## Task brief:
From the line containing "Exam Question 7: Identify the black base" through the last line of the data, return those lines exactly as written and nothing more.

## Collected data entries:

■ ■ ■ ■ ■ ■ ■

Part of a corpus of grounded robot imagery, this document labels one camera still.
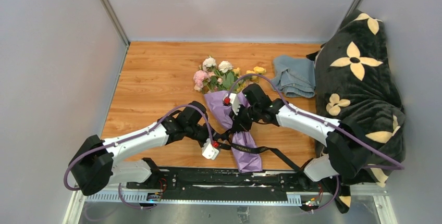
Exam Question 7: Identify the black strap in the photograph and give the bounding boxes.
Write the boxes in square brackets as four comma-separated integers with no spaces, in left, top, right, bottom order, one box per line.
[211,126,301,172]

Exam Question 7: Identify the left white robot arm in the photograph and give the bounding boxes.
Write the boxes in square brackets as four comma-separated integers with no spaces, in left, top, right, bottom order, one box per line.
[63,101,219,196]

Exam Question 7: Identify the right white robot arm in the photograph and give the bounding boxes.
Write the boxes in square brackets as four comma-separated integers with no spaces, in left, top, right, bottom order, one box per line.
[223,84,374,192]

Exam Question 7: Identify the pink wrapping paper sheet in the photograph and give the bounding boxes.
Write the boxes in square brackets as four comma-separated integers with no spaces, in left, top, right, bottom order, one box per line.
[204,91,263,173]

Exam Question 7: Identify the white fake rose stem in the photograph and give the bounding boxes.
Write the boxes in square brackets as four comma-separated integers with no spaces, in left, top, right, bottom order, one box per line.
[200,56,235,93]

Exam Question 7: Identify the light blue cloth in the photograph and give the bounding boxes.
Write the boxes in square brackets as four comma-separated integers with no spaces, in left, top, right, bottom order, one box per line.
[271,55,316,98]

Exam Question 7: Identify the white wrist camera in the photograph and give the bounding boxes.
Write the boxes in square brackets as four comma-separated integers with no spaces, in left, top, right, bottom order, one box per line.
[202,139,219,160]
[224,93,241,116]

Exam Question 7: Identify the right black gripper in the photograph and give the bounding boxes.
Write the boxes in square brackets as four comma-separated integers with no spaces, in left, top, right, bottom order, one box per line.
[229,103,261,133]

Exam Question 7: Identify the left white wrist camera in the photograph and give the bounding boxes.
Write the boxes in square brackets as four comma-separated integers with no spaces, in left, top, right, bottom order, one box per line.
[202,139,219,160]

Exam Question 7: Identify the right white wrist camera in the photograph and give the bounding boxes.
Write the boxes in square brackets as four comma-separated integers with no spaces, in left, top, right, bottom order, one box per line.
[224,93,241,116]

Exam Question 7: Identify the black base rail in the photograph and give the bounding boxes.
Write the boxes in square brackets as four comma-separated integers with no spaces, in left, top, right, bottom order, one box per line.
[124,167,328,208]

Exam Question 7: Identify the yellow fake flower stem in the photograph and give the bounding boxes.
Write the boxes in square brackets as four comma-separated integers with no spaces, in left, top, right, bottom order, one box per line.
[232,66,266,93]

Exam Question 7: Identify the dark floral blanket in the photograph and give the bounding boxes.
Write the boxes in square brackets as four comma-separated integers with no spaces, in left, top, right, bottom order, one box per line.
[307,10,406,213]

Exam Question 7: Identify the pink fake flower stem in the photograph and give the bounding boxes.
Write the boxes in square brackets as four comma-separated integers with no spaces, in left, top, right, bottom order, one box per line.
[193,70,214,92]

■ ■ ■ ■ ■ ■ ■

## Response for this exercise:
Exam Question 7: Identify the black base rail in the photograph and give the bounding boxes.
Write the boxes in square brackets as four comma-separated integers with no spaces, in left, top, right, bottom order, one box per line.
[124,167,328,208]

Exam Question 7: Identify the yellow fake flower stem in the photograph and give the bounding boxes.
Write the boxes in square brackets as four comma-separated integers with no spaces, in left, top, right, bottom order, one box per line.
[232,66,266,93]

Exam Question 7: Identify the dark floral blanket in the photograph and give the bounding boxes.
Write the boxes in square brackets as four comma-separated integers with no spaces, in left, top, right, bottom order, one box per line.
[307,10,406,213]

Exam Question 7: Identify the pink fake flower stem in the photograph and give the bounding boxes.
Write the boxes in square brackets as four comma-separated integers with no spaces, in left, top, right, bottom order, one box per line.
[193,70,214,92]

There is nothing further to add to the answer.